- EXERCISE OBJECTIVE -
Using the listing below, extract each line that has the word "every" in it.

[[ RECORDED INFORMATION open ]]

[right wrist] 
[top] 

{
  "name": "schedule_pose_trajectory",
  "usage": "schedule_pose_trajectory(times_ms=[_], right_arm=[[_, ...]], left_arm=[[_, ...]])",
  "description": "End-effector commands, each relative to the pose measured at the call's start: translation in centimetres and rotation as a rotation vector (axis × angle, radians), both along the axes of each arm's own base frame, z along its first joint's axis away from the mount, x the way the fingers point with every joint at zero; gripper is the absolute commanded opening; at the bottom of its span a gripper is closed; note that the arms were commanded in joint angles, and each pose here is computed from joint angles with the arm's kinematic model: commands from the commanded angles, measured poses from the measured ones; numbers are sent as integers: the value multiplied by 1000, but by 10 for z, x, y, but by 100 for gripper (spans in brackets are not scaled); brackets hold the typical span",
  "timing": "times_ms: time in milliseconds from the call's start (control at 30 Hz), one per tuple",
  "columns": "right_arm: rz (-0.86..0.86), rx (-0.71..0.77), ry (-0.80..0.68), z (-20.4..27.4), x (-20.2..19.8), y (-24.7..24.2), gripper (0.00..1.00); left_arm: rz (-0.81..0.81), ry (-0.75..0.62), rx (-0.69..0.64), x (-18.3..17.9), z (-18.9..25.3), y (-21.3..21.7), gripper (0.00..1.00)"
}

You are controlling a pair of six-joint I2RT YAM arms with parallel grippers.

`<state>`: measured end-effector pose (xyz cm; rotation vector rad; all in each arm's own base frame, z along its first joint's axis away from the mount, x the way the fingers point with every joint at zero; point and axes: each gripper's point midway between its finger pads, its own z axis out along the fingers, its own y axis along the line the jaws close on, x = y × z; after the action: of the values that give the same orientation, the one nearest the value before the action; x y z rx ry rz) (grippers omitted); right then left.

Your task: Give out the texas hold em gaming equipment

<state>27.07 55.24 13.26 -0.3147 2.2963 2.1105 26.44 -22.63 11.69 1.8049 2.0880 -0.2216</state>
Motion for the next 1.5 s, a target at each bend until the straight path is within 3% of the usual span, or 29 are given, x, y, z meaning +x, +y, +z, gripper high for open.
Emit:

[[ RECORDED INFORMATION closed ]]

- YOUR RESPONSE -
  "description": "End-effector commands, each relative to the pose measured at the call's start: translation in centimetres and rotation as a rotation vector (axis × angle, radians), both along the axes of each arm's own base frame, z along its first joint's axis away from the mount, x the way the fingers point with every joint at zero; gripper is the absolute commanded opening; at the bottom of its span a gripper is closed; note that the arms were commanded in joint angles, and each pose here is computed from joint angles with the arm's kinematic model: commands from the commanded angles, measured poses from the measured ones; numbers are sent as integers: the value multiplied by 1000, but by 10 for z, x, y, but by 100 for gripper (spans in brackets are not scaled); brackets hold the typical span",
`<state>`: measured end-effector pose (xyz cm; rotation vector rad; all in each arm's own base frame, z along its first joint's axis away from the mount, x the way the fingers point with every joint at zero; point and axes: each gripper's point midway between its finger pads, its own z axis out along the fingers, its own y axis along the line the jaws close on, x = y × z; after the action: of the values that give the same orientation, the one nearest the value before the action; x y z rx ry rz) (grippers omitted); right then left.

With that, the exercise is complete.